### Task item
Scan the entries for "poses". Every line that holds it is to be copied.

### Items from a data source
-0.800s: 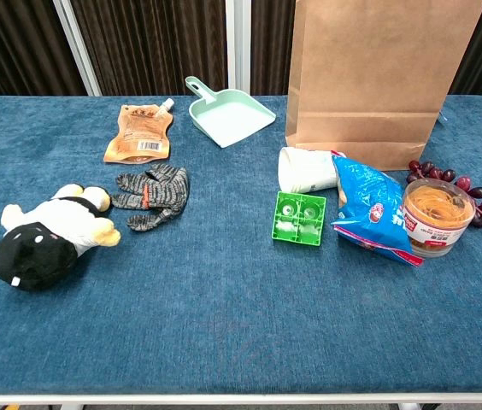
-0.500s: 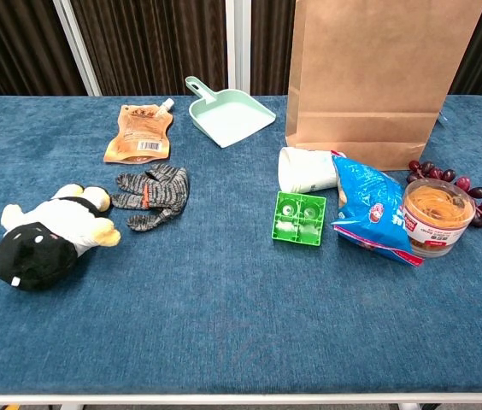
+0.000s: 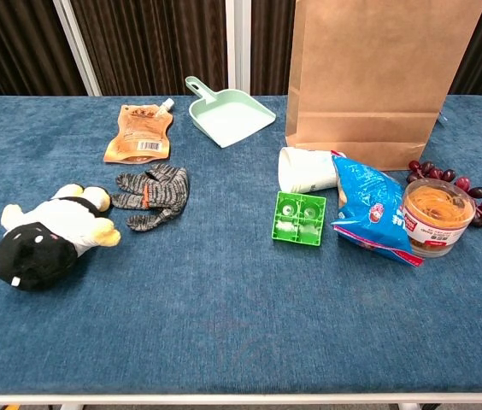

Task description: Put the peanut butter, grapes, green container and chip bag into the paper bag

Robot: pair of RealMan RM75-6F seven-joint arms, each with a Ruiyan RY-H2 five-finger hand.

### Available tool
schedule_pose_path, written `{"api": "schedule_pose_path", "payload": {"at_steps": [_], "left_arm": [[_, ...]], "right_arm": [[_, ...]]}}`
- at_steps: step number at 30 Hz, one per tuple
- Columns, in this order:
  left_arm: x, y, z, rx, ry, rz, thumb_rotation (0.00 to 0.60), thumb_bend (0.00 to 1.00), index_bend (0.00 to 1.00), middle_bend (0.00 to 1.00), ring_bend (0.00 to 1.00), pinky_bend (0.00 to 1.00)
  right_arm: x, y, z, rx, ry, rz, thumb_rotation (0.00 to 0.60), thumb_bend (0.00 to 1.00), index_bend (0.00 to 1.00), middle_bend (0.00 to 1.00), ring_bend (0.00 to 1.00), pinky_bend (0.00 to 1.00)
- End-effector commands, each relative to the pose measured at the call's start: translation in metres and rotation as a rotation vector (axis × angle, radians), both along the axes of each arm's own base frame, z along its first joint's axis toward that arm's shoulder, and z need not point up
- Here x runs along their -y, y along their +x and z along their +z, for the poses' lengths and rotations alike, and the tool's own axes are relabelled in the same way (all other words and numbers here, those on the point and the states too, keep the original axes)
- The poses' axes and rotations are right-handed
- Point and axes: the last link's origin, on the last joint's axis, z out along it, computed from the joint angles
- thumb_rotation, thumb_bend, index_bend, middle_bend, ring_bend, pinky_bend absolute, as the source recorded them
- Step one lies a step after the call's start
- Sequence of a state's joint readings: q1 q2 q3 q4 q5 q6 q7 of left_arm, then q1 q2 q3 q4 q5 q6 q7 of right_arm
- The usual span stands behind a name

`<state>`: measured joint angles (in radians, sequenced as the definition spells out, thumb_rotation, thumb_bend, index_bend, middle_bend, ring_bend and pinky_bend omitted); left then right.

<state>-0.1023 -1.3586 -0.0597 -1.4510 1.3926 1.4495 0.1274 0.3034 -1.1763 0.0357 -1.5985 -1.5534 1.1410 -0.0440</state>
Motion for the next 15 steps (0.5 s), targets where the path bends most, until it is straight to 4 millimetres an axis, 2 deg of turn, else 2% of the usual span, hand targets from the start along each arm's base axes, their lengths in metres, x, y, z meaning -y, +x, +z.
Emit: {"api": "schedule_pose_path", "payload": {"at_steps": [1,7,15], "left_arm": [[0.002,-0.003,-0.001,0.003,-0.004,0.017,0.6,0.08,0.35,0.34,0.26,0.28],[0.004,-0.007,0.0,0.006,-0.007,0.034,0.6,0.08,0.35,0.34,0.26,0.28],[0.002,-0.008,-0.001,0.008,-0.013,0.037,0.6,0.08,0.35,0.34,0.26,0.28]], "right_arm": [[0.03,0.019,-0.025,-0.069,0.06,0.035,0.6,0.06,0.02,0.21,0.09,0.26],[0.044,0.028,-0.048,-0.159,0.11,0.063,0.6,0.11,0.02,0.22,0.09,0.26],[0.053,0.026,-0.061,-0.187,0.12,0.049,0.6,0.12,0.02,0.21,0.09,0.26]]}}
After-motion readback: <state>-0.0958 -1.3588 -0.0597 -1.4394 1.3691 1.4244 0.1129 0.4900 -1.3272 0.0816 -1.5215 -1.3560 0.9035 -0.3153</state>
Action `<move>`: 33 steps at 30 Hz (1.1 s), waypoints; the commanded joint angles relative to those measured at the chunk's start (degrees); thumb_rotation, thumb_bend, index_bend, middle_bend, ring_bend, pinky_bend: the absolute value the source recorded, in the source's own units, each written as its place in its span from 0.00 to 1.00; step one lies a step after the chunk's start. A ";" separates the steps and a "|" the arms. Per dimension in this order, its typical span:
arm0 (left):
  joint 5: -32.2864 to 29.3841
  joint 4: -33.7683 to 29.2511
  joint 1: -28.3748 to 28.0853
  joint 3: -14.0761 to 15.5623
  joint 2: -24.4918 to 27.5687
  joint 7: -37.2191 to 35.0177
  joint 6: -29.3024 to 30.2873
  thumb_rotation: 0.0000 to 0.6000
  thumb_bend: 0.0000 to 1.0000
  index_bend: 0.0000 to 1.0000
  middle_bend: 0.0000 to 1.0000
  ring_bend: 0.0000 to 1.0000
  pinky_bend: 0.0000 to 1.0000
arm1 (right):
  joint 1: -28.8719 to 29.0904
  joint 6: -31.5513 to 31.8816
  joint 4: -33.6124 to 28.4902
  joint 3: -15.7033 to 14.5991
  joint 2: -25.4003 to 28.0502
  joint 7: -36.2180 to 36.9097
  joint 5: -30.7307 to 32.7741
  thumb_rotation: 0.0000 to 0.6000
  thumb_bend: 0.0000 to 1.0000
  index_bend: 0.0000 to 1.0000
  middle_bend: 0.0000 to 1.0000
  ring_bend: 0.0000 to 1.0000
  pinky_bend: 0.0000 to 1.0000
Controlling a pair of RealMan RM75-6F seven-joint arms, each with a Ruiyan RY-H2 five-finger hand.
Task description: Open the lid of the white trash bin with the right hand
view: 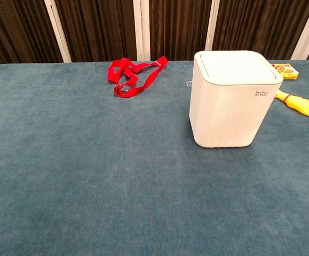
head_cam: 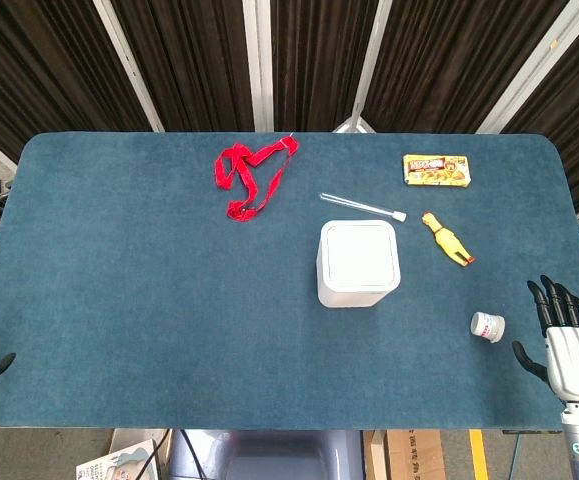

### Solution to the exercise
- Here x runs along their -y, y along their +x and z along their +z, for the poses' lengths and rotations alike, and the tool's own axes are relabelled in the same way (all other words and numbers here, those on the point and the states too, keep the original axes)
- The poses' axes and rotations are right-handed

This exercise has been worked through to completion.